> _Work order_
Look for "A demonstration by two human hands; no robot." in the listing below, then copy exactly the line it appears in and all lines after it to the end, and nothing more.

⁂

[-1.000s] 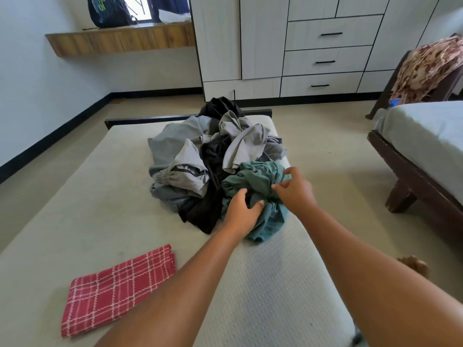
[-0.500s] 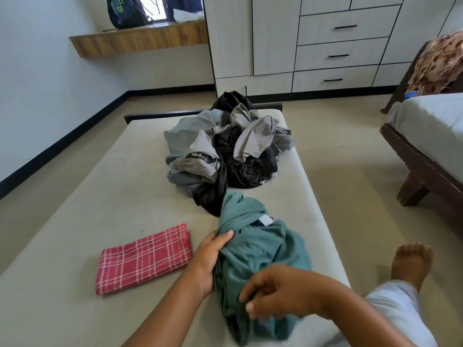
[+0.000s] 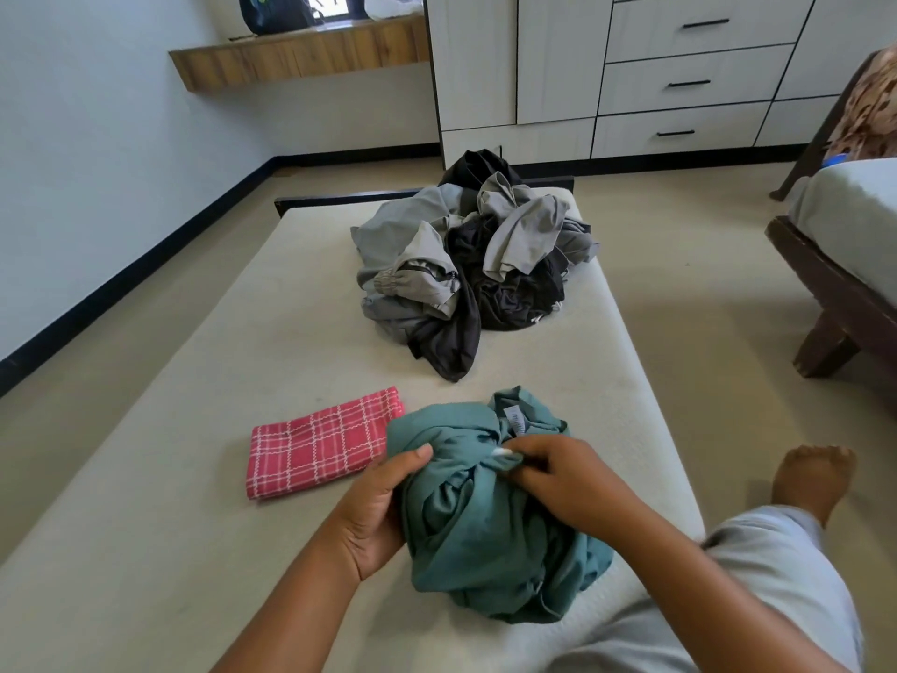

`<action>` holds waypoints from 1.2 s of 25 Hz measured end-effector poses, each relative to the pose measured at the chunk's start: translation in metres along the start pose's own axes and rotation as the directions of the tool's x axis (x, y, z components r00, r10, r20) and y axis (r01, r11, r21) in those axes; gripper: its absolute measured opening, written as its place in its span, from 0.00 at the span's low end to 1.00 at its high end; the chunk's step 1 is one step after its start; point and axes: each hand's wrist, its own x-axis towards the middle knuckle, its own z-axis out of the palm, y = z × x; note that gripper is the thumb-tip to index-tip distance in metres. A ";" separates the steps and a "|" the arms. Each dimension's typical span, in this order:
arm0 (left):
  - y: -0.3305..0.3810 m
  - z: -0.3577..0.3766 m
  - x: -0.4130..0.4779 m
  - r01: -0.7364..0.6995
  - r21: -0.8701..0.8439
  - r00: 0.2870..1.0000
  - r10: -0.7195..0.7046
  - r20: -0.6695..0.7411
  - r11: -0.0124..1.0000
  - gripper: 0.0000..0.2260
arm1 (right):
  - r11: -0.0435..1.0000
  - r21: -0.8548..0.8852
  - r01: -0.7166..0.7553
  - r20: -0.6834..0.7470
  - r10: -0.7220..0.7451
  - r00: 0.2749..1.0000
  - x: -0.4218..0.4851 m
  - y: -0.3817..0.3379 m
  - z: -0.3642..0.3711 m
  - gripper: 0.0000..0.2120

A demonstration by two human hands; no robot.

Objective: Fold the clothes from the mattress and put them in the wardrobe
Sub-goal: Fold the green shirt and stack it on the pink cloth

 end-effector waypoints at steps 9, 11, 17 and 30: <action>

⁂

> _Reply_
A demonstration by two human hands; no robot.

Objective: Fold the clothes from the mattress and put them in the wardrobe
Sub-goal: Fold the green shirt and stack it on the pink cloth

 end-effector waypoints at steps 9, 11, 17 and 30: <action>

Output is complete for this exercise.